— Task objective —
Would you transcribe the whole listing exactly, minus its pictures?

----- Given material -----

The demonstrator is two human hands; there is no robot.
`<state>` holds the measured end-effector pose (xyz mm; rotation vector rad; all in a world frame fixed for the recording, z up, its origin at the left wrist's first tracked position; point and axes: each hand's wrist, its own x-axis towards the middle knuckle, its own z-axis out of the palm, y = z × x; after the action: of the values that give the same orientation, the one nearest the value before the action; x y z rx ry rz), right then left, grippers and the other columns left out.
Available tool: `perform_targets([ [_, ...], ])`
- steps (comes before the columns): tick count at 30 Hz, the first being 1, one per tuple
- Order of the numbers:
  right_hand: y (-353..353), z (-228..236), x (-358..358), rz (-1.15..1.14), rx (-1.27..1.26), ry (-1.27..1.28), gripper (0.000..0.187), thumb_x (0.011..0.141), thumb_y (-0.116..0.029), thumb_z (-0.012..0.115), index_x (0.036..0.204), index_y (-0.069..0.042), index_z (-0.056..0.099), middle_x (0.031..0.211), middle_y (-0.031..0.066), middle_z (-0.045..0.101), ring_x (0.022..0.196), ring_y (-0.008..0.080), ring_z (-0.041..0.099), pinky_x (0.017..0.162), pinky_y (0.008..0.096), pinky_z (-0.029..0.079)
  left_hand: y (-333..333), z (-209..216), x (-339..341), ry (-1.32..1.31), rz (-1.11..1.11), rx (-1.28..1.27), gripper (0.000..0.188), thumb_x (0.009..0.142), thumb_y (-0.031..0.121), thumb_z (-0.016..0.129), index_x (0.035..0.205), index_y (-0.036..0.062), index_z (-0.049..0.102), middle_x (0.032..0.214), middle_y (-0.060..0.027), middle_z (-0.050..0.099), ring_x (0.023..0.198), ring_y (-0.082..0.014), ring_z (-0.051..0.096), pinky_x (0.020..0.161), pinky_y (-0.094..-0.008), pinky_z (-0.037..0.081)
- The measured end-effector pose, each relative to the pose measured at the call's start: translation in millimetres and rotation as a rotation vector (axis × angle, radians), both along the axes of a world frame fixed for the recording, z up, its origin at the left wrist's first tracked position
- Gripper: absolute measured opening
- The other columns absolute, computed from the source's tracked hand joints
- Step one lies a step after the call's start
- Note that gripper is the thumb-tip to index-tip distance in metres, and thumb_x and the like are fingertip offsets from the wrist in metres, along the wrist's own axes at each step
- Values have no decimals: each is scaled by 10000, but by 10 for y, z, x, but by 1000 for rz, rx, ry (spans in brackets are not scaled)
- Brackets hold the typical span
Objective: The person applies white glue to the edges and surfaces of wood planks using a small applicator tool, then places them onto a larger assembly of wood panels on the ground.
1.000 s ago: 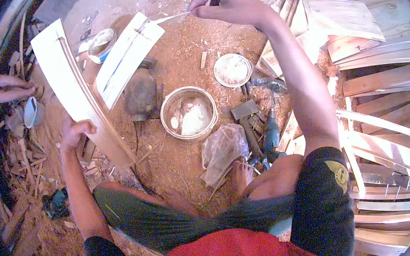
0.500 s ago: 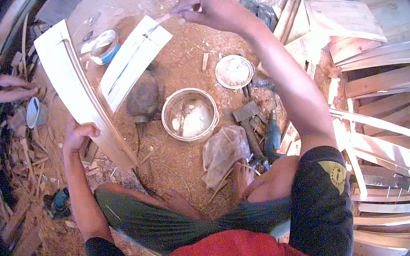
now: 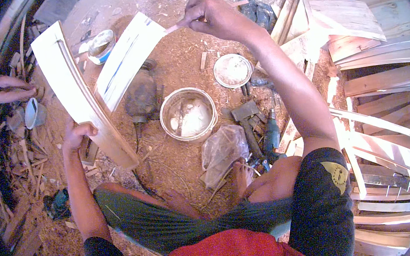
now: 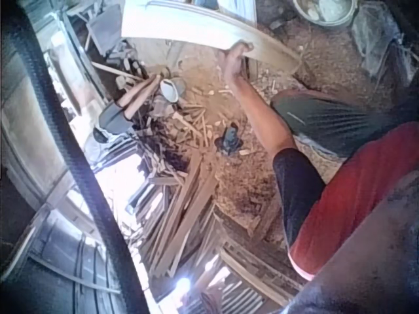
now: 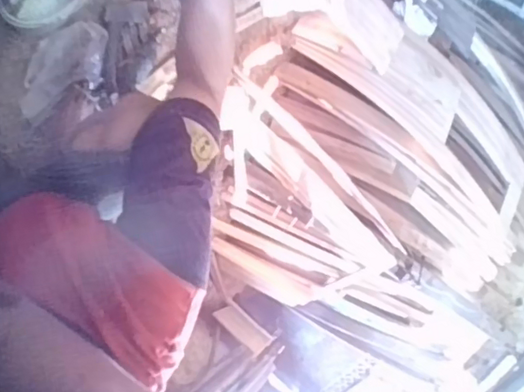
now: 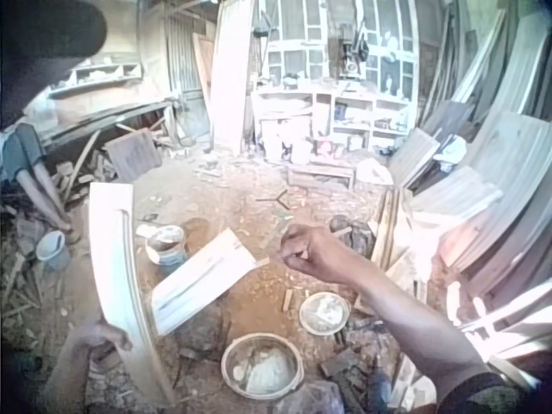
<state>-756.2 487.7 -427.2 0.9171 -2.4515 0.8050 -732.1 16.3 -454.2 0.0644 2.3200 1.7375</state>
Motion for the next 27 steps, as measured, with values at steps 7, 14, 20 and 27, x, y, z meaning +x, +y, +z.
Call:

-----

— Response box —
The demonstrator is two human hands; there is no robot.
`<state>` holds the measured end-effector pose (xyz mm; rotation vector rad; all in a world frame fixed for the recording, z up, its origin at the left wrist's first tracked position; point and axes: each hand's wrist, its own x-axis towards the middle knuckle, its own z-axis out of the palm, y = z × x; after the action: of the values that give the same orientation, the one nearest the value before the action; x y z rx ry rz), right then left, grippers and the other columns left out.
Available tool: `perform_targets([ [_, ...], ])`
- steps (comes before the columns): tick count at 30 Hz, the first being 1, one per tuple
- Order of the numbers:
  right_hand: y (-353..353), z (-228..236), x (-358..358), rz (-1.15..1.14), rx (-1.27..1.26), ry (-1.27..1.28), gripper (0.000..0.187), thumb_x (0.011..0.141), thumb_y (-0.116..0.029), thumb_z (-0.012..0.115), index_x (0.036..0.204), index_y (-0.069..0.042), index_z (-0.056..0.099), middle_x (0.031..0.211), middle_y (-0.031..0.066), middle_z (-0.045..0.101), ring_x (0.022..0.196), ring_y (-0.008..0.080), ring_z (-0.041..0.099), pinky_x (0.017..0.162), pinky_y (0.008..0.096), pinky_z (-0.029..0.079)
  left_hand: y (-333..333), z (-209..216), x (-339..341), ry (-1.32..1.31), rz (-1.11..1.11), rx (-1.28..1.27), gripper (0.000..0.188), thumb_x (0.009..0.142), thumb_y (-0.031..0.121), thumb_z (-0.016..0.129), index_x (0.035..0.205), index_y (-0.036..0.062), index_z (-0.049..0.102), middle_x (0.032..0.214), middle_y (-0.060..0.027), middle_z (-0.050..0.099), ring_x (0.023..0.198), ring_y (-0.082..0.014), ring_z (-0.051..0.096), pinky_x (0.020..0.161), pinky_y (-0.094..-0.008), pinky_z (-0.037..0.081)
- The measured end-effector pose, each relative to the pose measured at the call's start: translation in millimetres and rotation as a rotation vector (axis × angle, radians), both along the axes of a world frame fixed for the recording, z up, its origin at the left wrist's first tracked position
- Gripper: absolute measured opening
- The other columns absolute, computed from the source's tracked hand joints
- Step one lies a step after the call's start
- Note that gripper is the thumb-tip to index-tip distance in metres, and thumb_x and the like are fingertip offsets from the wrist in metres, along the wrist's own axes at each step
- Values have no decimals: each is scaled by 10000, but by 10 for y, z, x, but by 1000 for rz, rx, ry (spans in brackets are not scaled)
- Brackets hold the typical span
Objective: The person applies white glue to the edges and surfaces of wood planks using a small applicator tool, then places them onto a larger assembly of wood panels on the ground.
1.000 s ago: 
0.500 s ago: 
now: 
now: 
now: 
now: 
<state>-756.2 487.7 -427.2 0.9171 -2.4515 0.8050 -732.1 16.3 -454.2 0.0644 2.3200 1.7375</state>
Motion for the next 27 steps, as measured, with values at steps 7, 14, 20 and 27, x, y, z meaning +x, +y, +z.
Call:

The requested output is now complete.